◆ **How to complete this task**
Go line by line through the data and copy those with the word "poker".

- - - -

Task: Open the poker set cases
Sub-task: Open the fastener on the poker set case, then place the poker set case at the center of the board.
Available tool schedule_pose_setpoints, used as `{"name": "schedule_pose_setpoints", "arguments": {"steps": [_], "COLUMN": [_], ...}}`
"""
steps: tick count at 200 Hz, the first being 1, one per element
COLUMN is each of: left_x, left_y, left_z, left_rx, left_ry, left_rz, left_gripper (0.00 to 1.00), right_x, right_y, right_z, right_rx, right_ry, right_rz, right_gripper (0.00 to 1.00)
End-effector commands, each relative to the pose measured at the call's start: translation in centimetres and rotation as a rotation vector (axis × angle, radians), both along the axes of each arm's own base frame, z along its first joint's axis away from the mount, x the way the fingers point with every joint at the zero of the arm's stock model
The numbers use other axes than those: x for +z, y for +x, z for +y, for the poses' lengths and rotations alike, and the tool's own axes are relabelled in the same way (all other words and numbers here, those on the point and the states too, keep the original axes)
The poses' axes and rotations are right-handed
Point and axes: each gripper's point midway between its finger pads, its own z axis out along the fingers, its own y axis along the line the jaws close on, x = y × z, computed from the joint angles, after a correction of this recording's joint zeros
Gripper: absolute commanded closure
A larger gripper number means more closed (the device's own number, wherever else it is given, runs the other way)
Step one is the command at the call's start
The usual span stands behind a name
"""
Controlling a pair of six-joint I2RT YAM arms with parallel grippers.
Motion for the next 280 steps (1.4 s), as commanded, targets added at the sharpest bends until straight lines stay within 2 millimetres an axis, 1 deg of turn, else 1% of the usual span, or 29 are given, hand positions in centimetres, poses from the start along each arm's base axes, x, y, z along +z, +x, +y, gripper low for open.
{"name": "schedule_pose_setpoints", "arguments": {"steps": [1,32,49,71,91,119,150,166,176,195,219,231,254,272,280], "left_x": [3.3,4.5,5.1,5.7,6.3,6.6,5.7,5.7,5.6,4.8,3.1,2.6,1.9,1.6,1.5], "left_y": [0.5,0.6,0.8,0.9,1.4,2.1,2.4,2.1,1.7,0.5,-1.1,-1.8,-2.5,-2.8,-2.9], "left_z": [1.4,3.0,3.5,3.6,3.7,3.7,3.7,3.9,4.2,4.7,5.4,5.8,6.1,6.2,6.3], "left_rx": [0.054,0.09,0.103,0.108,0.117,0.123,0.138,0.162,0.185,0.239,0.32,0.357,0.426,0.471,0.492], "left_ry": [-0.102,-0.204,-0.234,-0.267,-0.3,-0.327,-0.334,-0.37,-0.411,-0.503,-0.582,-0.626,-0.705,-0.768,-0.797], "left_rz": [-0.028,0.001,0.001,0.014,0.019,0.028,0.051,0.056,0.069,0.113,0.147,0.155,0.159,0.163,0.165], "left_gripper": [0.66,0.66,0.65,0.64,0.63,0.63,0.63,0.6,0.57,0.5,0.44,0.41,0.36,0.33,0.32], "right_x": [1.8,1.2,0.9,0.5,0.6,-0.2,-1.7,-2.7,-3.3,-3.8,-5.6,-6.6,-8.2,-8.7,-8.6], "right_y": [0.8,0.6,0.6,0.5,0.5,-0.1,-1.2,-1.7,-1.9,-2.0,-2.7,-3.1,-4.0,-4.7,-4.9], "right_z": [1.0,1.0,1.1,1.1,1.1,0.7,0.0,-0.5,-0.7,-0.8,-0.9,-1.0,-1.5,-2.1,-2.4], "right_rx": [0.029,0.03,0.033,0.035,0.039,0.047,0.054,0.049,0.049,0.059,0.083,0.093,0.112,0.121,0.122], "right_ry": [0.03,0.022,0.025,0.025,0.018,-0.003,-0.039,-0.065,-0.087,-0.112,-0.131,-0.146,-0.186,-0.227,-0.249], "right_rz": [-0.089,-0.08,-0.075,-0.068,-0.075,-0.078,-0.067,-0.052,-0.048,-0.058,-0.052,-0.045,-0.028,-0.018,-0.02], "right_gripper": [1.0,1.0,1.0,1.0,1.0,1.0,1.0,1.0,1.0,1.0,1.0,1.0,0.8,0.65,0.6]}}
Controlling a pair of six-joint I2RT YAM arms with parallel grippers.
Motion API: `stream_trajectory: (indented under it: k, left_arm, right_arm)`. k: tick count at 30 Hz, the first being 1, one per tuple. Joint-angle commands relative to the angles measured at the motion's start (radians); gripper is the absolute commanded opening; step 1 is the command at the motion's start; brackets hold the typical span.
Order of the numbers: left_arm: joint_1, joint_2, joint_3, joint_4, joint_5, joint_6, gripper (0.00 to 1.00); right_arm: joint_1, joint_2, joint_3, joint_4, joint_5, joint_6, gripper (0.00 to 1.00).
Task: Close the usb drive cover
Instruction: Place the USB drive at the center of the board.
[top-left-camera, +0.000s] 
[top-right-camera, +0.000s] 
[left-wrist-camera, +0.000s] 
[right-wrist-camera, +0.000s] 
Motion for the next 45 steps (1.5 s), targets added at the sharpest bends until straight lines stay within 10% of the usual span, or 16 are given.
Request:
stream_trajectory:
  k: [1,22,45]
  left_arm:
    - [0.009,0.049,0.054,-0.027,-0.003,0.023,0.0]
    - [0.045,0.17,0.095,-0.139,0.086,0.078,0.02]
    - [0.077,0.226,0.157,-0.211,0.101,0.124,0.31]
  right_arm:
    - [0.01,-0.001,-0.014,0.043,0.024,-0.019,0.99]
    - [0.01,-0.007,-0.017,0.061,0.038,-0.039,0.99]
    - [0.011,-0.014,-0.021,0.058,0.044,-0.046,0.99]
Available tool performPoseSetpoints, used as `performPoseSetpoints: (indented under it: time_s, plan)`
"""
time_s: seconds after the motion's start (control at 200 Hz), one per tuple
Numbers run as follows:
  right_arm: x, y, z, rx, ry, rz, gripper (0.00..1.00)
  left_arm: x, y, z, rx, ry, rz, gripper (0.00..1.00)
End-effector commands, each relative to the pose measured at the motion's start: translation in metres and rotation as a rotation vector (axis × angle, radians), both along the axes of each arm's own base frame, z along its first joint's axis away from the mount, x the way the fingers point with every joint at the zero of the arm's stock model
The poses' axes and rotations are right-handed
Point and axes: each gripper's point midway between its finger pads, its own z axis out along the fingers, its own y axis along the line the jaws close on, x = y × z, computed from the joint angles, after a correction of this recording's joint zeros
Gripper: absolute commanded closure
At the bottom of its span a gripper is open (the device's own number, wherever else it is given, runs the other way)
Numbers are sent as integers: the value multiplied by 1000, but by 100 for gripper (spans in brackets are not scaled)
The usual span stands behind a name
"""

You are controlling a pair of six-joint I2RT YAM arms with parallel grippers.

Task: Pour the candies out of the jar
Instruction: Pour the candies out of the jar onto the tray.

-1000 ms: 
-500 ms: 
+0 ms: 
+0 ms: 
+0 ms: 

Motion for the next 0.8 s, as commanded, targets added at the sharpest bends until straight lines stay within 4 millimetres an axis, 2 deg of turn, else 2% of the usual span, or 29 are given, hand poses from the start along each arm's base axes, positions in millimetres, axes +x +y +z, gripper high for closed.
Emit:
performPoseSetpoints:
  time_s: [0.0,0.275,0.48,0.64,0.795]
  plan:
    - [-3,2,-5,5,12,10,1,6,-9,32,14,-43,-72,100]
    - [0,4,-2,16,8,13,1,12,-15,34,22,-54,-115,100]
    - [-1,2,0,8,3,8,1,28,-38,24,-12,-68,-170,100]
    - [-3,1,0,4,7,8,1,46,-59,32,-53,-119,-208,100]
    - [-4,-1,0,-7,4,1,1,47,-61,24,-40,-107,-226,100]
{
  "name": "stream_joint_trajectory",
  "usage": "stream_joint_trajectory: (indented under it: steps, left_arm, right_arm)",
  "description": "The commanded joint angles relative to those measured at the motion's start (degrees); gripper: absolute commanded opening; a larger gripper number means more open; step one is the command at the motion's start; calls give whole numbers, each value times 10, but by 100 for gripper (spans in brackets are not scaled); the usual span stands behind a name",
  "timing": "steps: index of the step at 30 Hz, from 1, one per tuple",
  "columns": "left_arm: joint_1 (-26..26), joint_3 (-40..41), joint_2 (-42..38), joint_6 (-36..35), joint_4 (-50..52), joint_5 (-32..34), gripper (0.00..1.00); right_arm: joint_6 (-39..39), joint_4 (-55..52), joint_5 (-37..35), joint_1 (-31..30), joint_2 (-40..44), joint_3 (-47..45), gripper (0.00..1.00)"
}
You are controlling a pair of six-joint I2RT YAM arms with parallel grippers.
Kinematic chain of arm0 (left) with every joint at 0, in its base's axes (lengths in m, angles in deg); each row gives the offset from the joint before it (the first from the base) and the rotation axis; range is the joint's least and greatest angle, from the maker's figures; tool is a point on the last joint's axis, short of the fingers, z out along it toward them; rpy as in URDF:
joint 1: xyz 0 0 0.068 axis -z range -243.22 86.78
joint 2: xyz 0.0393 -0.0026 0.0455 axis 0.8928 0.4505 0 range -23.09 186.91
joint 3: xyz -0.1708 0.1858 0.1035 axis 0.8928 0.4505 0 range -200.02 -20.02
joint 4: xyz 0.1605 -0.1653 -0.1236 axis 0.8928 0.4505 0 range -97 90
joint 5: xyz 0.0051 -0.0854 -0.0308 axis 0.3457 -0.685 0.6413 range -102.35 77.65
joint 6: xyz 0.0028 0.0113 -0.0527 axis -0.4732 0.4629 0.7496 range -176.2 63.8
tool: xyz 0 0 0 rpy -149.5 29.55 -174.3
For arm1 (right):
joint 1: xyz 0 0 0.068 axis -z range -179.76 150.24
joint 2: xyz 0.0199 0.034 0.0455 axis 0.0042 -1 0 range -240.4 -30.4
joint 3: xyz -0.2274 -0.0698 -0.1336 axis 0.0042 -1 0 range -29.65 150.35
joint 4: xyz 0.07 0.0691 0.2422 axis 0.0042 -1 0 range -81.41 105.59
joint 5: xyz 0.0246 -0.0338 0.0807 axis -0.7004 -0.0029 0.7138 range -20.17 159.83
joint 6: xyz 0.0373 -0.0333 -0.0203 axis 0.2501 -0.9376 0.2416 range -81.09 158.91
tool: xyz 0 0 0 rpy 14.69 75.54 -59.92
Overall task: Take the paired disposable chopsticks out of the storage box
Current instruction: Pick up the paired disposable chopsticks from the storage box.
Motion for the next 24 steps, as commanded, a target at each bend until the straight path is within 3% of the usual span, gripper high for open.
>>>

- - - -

◆ **Written response**
Task: Open the poker set cases
Sub-task: Open the fastener on the poker set case, then place the poker set case at the center of the board.

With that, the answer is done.